The magnitude of acoustically evoked activity of A1 neurons before, during, and after A2 cooling deactivation was measured. Cumulative group PSTHs were generated for each of the five stages of the recording cycle (Fig. 5A,C). This approach revealed a significant decrease (p = 0.000014) of 34.65% in peak response strength during periods of A2 cooling deactivation. Although this analysis demonstrated a general decrease in response strength, the innate variability in peak response timing among A1 neurons resulted in an underestimation of the changes in response strength magnitude. To circumvent this undesirable effect, we confirmed these results with a second analysis that calculated the maximum number of spikes evoked during each stage of a recording cycle. The difference in A1 peak response strength before, during, and after A2 deactivation was calculated (Fig. 6A–C). A significant difference (p < 0.000003) in the average of A1-driven responses before and during epochs of A2 cooling deactivation was revealed (Fig. 6B). This quantification approach showed a reduction in response strength in the majority of A1 neurons. Specifically, in 23 of 156 A1 sites examined, a decrease of 66% or more of the original firing rate was recorded during epochs of A2 deactivation (Fig. 7A); in 42 of 156 sites, a reduction between 33 and 66% of the original firing rate was measured (Fig. 7B); and in 57 of 156 recorded sites, a change of <33% from the original firing rate was revealed. In contrast, the remaining 34 cells showed a small increase in peak response (Fig. 7C). The two analytical approaches implemented provide evidence of a modulatory influence of A2 neurons over A1 acoustically driven responses.

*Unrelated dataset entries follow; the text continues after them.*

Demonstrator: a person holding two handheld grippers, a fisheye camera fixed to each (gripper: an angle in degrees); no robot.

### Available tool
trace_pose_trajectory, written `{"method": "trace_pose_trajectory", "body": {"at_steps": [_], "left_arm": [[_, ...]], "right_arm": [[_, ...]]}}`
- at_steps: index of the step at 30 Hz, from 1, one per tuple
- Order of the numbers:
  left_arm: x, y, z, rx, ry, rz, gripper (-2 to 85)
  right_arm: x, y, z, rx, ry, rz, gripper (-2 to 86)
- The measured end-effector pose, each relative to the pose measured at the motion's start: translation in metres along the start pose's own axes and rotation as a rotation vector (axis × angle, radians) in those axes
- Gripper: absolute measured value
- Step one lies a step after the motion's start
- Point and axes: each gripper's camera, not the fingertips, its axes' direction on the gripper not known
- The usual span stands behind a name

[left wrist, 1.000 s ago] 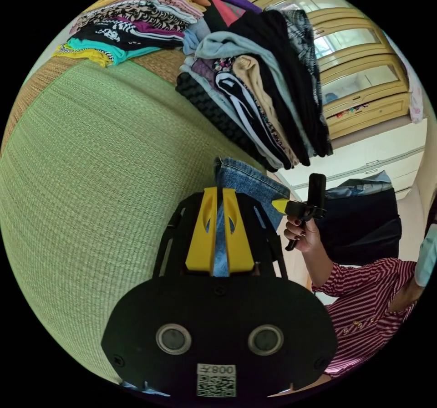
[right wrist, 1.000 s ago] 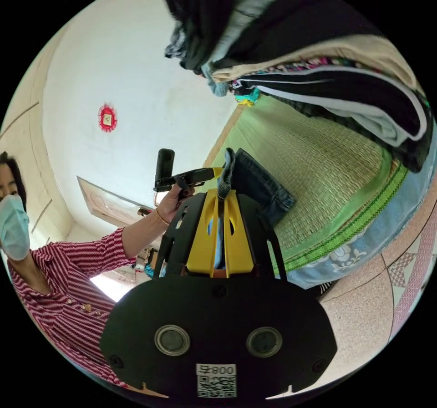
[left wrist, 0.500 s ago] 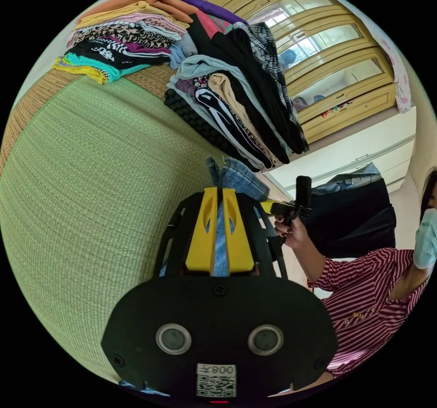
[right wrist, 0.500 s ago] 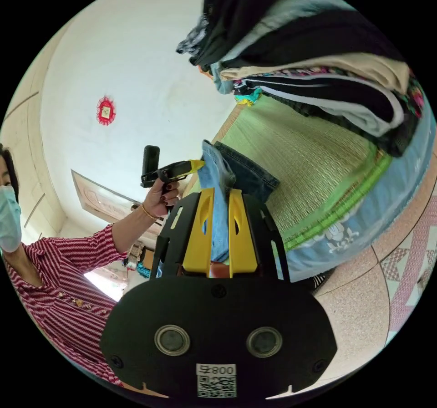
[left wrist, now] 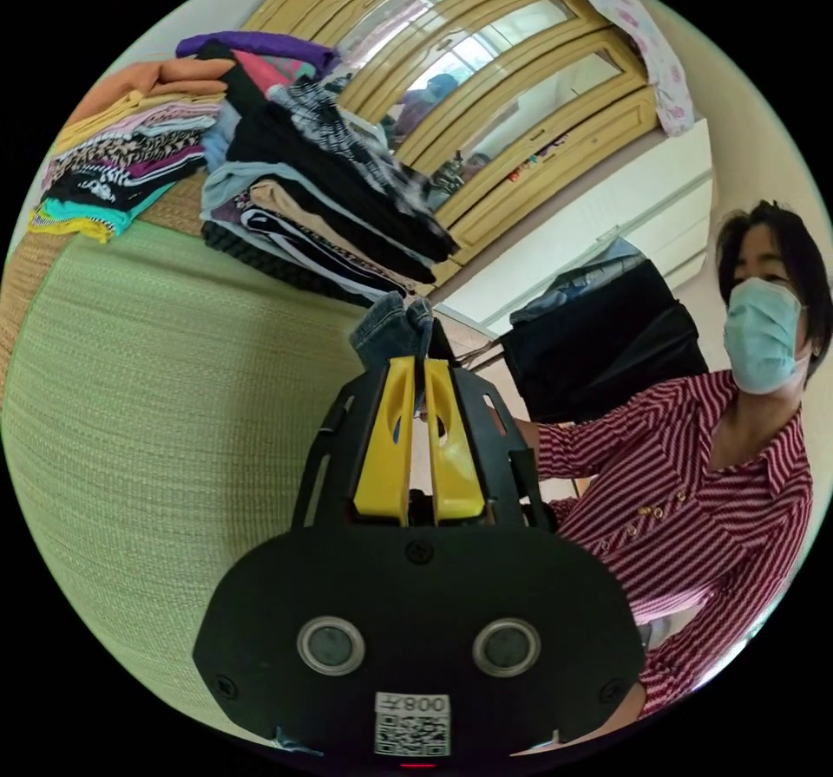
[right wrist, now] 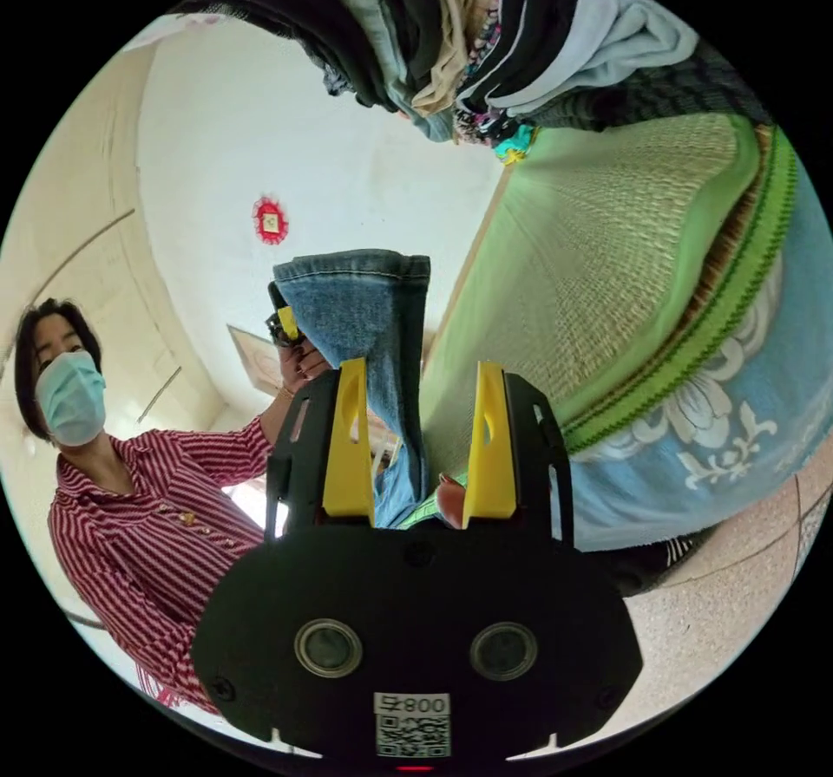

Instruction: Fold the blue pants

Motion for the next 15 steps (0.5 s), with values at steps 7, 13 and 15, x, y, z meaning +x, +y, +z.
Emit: {"method": "trace_pose_trajectory", "body": {"at_steps": [7, 13, 15], "left_arm": [[0.025, 0.019, -0.008, -0.009, 0.077, 0.03, 1.8], [0.042, 0.033, -0.014, -0.035, 0.06, 0.046, 1.8], [0.043, 0.04, -0.018, -0.029, 0.045, 0.028, 1.8]], "right_arm": [[-0.003, -0.04, 0.008, -0.023, -0.324, -0.082, 17.4], [-0.028, -0.084, 0.001, 0.014, -0.464, -0.156, 11.7], [-0.042, -0.097, -0.01, 0.036, -0.465, -0.184, 7.6]]}}
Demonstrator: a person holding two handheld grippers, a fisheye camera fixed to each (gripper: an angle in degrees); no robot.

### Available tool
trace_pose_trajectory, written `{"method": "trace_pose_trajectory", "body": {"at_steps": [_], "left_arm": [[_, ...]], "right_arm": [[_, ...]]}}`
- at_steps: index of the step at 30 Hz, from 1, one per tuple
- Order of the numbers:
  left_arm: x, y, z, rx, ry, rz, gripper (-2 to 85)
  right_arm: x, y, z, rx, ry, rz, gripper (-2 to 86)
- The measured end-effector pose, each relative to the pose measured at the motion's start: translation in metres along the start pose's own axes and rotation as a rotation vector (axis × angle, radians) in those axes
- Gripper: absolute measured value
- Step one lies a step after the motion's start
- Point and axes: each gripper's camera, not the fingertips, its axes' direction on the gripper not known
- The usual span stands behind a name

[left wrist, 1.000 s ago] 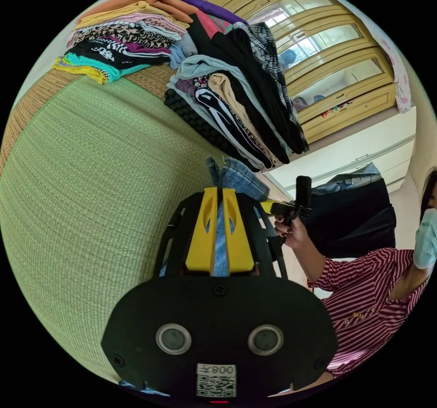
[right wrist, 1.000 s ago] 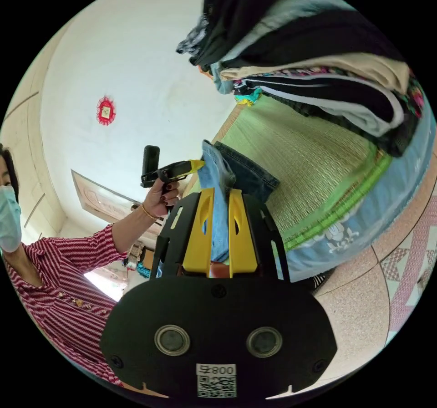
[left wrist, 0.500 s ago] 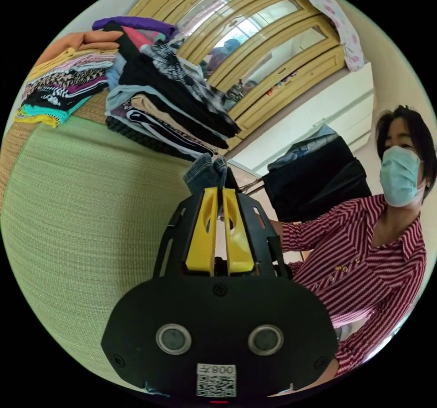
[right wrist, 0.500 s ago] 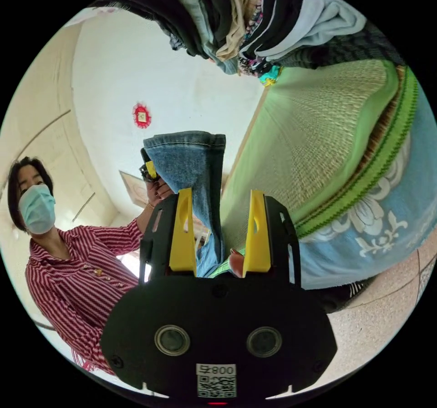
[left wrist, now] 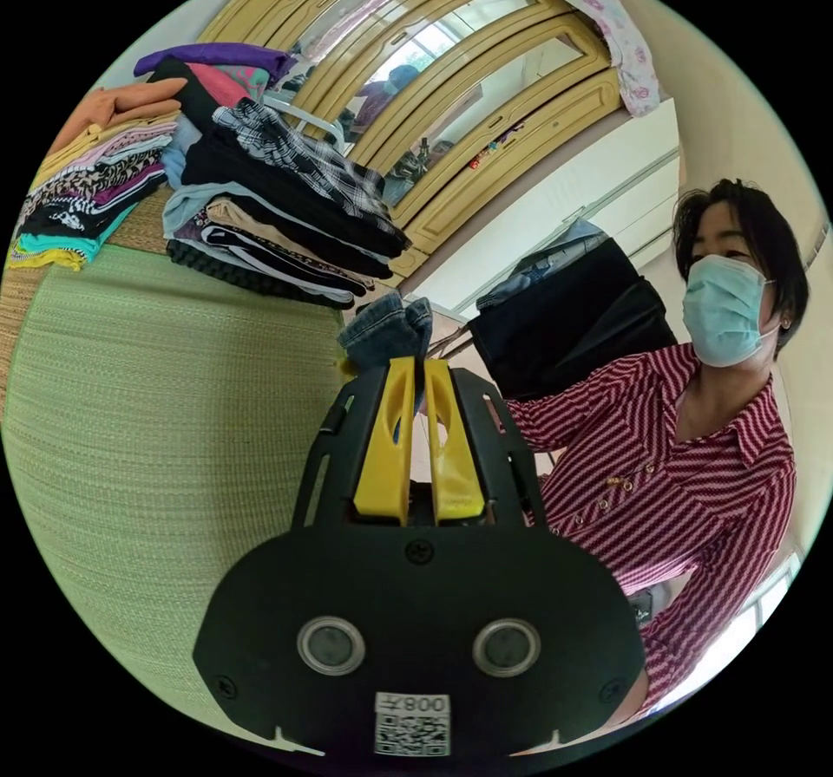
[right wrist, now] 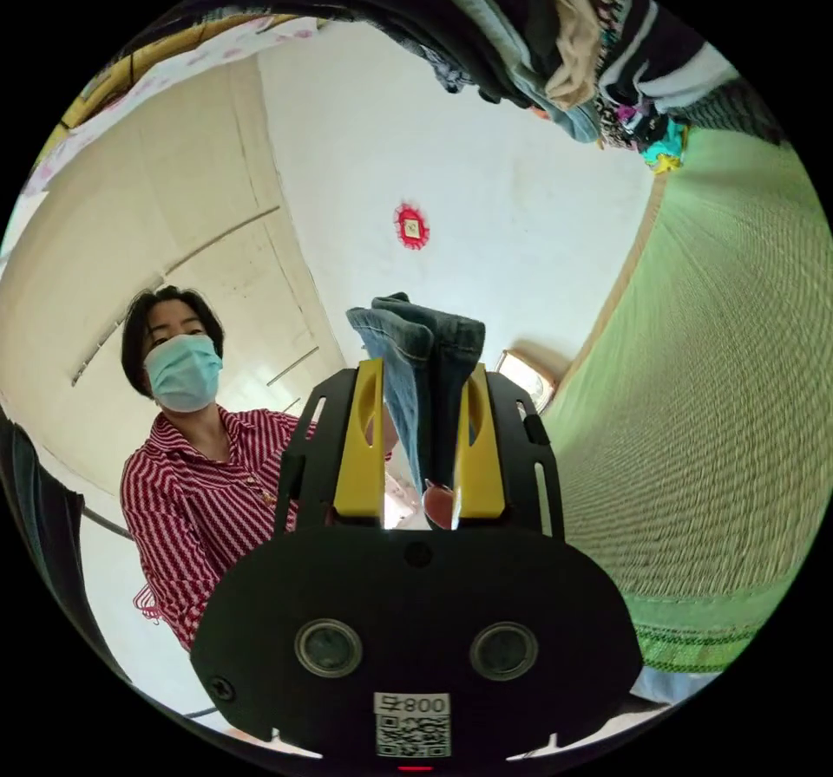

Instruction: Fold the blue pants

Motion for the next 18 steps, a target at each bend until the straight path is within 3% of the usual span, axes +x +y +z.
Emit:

We measured the neuronal sensitivity of A1 sites by identifying the minimum intensity (in decibels SPL) needed to produce a reliable neuronal response. A comparison between sensitivity levels before, during, and after A2 deactivation revealed a significant increase (p = 0.0026) of 2.7 dB during cooling epochs. It was then followed by a return to baseline levels during the rewarm condition. Figure 8A–C illustrates the individual and group neuronal threshold variations of A1 cells during A2 cooling deactivation. The observed changes in neuronal thresholds suggest that A2 may be involved in the modulation of A1 sensitivity levels to tonal signals.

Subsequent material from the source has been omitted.